A biopharma company specializing in difficult-to-produce biologics has developed a deep learning model to rapidly predict protein expression using their moss-based production process. The model can reduce the time needed for early cell line development from three to four months to one day, according to Benjamin Fode, PhD, head of genetic engineering, Eleva, who added that it’s a relatively novel use of neural networks and will be applied in the company’s R&D programs.
“My personal view is that these models are mainly used for antibody discovery and figuring out structural features. They’re not currently used that often for predicting expression, especially not for the whole production process,” he says. “We’re not the only ones doing this, but it is quite new and at the cutting edge of current industry practice.”

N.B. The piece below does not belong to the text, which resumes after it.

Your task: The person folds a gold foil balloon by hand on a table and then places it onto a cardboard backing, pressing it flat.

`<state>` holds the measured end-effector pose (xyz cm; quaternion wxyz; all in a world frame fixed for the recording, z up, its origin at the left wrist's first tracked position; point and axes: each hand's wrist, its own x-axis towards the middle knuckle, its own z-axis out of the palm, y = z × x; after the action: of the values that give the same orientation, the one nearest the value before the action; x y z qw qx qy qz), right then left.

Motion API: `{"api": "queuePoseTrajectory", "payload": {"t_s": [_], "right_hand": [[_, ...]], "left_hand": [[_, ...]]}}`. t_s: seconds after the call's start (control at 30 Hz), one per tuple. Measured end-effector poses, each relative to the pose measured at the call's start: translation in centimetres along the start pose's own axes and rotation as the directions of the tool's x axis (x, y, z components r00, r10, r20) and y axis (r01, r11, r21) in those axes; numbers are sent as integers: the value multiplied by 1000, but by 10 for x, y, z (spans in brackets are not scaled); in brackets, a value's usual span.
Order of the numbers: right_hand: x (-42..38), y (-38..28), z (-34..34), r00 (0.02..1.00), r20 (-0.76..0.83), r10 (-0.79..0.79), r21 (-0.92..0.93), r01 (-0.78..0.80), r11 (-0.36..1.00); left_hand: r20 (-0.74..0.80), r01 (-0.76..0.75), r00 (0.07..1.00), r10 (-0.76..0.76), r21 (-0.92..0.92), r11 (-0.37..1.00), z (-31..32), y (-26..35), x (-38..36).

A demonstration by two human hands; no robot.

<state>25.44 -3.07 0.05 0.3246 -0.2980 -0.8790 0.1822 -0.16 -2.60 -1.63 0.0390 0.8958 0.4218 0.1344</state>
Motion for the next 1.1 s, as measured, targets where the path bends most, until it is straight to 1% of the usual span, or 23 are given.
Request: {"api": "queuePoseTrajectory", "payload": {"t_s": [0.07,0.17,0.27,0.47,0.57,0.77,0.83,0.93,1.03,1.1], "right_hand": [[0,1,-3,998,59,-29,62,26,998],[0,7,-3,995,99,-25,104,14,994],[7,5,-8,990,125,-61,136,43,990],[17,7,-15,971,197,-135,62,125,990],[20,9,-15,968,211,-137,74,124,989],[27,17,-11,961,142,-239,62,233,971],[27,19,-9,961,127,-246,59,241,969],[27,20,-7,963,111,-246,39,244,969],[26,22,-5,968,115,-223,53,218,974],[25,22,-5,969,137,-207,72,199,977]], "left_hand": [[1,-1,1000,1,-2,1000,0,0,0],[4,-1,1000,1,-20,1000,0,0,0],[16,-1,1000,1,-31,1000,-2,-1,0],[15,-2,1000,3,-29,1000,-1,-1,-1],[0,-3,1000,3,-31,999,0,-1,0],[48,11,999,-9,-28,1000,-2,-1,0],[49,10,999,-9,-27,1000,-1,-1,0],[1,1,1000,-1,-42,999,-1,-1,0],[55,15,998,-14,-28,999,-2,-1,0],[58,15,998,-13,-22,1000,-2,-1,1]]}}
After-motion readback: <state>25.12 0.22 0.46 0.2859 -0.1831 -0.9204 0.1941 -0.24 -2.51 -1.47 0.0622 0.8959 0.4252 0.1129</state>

The model does the equivalent of screening 8,000 to 10,000 constructs to see which perform best for protein production at larger scales, notes Fode. The best performing constructs can then be taken into cell line development in a wet lab.
Normal workflow
“The normal workflow often uses shallow learning models like design-of-experiments to test the expression of 40 to 100 constructs,” he continues. “But even when you have a multi-well based assay and can screen 96-well plates in a semi-automated way, your ability to perform large numbers of experiments remains limited.”
In contrast, he points out, the model can estimate protein expression from thousands of constructs in a matter of minutes. Having tested the model, it identified the best and least good variants and had a 74% overlap with real-life data on the average performers.
“The key point to take away is that we would have chosen the same constructs as the deep learning prediction model, and the outcome was comparable to what we get from four months’ wet lab work,” he says.
Having developed a model for protein expression, Fode says Eleva is now moving into investigating other factors–apart from protein expression–that affect product yield.
“We’ve managed to really speed up the process by focusing on some key factors in play in protein production,” he explains, stating that future work might include examining subsequent steps in the production process including downstream processing as part of the model.